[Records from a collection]
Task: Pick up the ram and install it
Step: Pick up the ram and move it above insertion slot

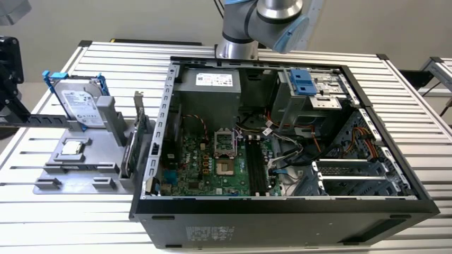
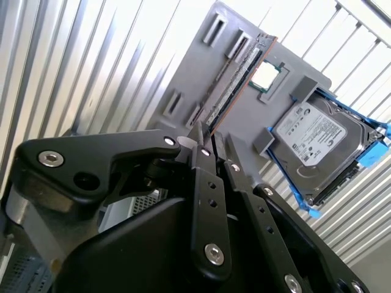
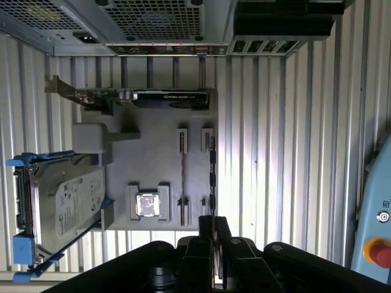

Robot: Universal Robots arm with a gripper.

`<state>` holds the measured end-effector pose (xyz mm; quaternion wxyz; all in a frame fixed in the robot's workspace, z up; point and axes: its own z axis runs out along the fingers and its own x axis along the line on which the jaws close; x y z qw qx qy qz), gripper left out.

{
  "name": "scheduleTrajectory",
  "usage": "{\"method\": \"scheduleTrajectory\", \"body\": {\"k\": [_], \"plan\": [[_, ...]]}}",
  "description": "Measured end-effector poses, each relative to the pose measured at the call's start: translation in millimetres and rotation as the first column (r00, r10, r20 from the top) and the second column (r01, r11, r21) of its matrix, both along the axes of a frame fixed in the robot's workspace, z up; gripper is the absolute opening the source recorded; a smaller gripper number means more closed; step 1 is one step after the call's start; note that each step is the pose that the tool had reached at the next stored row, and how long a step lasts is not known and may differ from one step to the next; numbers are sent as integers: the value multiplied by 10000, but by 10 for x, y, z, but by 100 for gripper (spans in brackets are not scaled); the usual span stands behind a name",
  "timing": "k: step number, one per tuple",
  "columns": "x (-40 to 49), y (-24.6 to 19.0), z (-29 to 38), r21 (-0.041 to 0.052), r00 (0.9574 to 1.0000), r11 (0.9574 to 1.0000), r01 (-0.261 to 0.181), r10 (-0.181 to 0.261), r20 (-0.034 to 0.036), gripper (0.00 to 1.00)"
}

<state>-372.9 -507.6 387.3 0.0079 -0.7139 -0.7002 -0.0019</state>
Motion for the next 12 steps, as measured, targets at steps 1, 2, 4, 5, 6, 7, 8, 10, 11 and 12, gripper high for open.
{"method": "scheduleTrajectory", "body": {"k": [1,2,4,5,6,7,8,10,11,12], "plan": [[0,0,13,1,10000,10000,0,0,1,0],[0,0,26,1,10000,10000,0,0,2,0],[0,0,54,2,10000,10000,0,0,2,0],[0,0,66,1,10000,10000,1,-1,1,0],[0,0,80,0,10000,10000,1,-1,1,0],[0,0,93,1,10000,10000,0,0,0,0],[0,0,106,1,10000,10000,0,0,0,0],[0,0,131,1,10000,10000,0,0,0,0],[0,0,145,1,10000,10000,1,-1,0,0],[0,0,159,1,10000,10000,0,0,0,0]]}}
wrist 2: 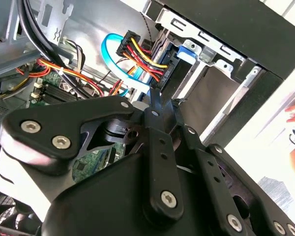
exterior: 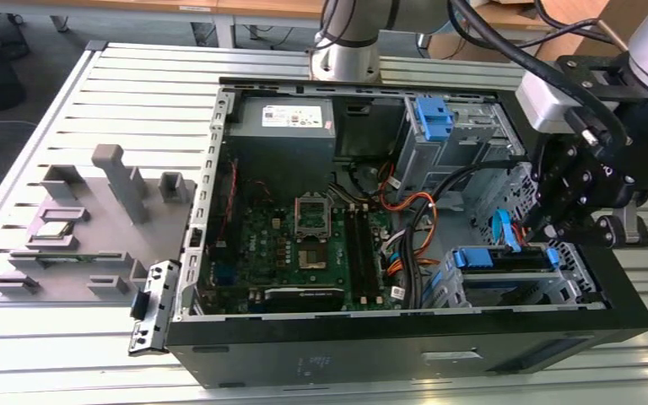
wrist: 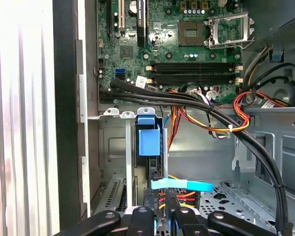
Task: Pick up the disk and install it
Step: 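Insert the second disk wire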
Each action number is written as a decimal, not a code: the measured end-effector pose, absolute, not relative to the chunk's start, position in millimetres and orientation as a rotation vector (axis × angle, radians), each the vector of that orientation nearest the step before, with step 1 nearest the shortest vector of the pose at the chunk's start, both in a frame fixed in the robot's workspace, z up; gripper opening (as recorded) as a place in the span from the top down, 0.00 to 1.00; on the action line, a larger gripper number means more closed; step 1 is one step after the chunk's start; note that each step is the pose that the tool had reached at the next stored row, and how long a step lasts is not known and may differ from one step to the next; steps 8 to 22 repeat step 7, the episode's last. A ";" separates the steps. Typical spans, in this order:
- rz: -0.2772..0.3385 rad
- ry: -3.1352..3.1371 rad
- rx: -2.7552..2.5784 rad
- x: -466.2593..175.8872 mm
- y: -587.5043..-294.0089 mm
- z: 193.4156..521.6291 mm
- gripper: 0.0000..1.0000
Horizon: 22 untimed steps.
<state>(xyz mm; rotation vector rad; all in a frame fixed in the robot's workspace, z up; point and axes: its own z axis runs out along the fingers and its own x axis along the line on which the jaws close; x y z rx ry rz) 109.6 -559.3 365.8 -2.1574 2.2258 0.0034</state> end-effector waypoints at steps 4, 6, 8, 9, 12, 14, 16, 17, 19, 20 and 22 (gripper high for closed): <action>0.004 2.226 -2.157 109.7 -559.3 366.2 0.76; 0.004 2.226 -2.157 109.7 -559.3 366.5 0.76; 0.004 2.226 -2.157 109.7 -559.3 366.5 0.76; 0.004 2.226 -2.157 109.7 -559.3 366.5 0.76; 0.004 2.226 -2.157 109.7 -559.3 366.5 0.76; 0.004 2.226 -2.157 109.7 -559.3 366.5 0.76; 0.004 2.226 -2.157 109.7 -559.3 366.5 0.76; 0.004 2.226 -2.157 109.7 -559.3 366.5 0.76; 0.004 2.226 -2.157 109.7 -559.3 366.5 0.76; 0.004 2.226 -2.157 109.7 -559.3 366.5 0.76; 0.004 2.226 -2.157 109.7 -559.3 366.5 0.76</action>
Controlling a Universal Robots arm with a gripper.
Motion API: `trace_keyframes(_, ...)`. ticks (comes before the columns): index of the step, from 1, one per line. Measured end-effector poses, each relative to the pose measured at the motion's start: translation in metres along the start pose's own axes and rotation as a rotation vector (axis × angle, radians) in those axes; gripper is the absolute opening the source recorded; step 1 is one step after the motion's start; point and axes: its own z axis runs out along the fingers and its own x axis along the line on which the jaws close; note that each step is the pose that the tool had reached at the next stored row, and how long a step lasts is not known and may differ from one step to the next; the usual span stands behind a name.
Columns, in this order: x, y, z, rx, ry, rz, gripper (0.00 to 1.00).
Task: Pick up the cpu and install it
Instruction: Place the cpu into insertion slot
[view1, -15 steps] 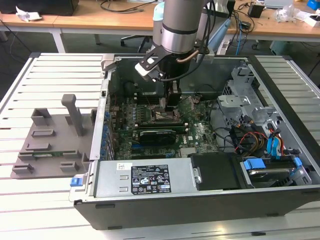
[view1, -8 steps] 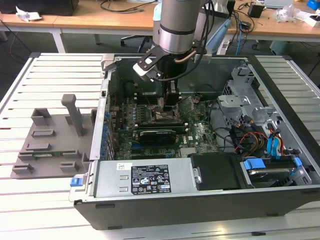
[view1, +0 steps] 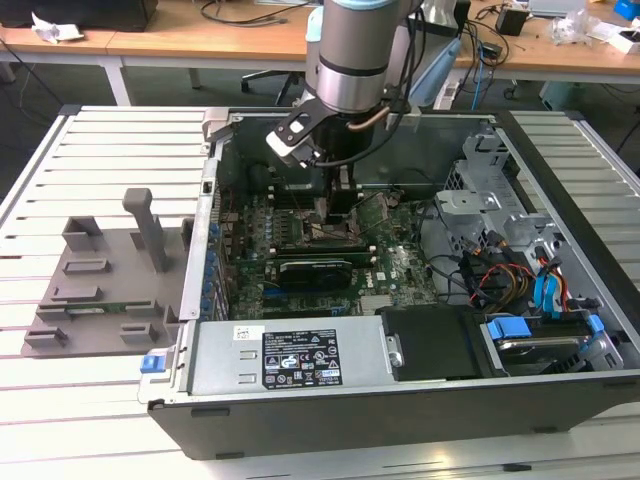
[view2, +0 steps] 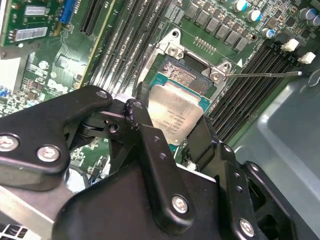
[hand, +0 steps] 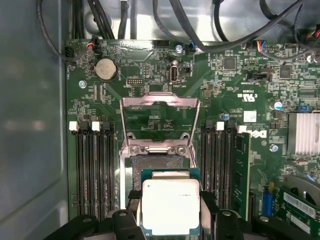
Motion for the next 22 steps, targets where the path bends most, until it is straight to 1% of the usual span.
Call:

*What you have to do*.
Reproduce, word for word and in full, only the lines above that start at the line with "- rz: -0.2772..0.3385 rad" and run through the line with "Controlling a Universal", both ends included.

*Answer below*.
- rz: -0.2772..0.3385 rad
- ry: -3.1352..3.1371 rad
- rx: -2.7552..2.5784 rad
- x: -466.2593..175.8872 mm
- y: -587.5043..-294.0089 mm
- z: 193.4156..521.6291 mm
- gripper: 0.0000..1.0000
Horizon: 22 untimed steps.
<state>(xyz mm; rotation vector rad; all in a frame fixed in the robot's workspace, z up; point and axes: its own z axis runs out along the fingers and its own x axis along the line on which the jaws close; x y z rx ry rz) 109.6 -559.3 365.8 -2.1574 2.2258 0.0034</state> end-effector waypoints at steps 4, 6, 8, 9, 12, 14, 16, 17, 19, 20 and 22 (gripper high for closed): <action>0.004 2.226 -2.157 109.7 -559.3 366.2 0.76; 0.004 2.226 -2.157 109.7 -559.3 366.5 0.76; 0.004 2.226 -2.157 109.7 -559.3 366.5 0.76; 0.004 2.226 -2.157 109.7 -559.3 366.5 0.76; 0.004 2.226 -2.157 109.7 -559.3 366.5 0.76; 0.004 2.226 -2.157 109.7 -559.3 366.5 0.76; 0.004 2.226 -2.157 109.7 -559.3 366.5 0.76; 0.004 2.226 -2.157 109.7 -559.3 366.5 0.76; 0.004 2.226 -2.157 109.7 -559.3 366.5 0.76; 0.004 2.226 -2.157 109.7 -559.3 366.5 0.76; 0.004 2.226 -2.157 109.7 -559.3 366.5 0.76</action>
Controlling a Universal Robots arm with a gripper.

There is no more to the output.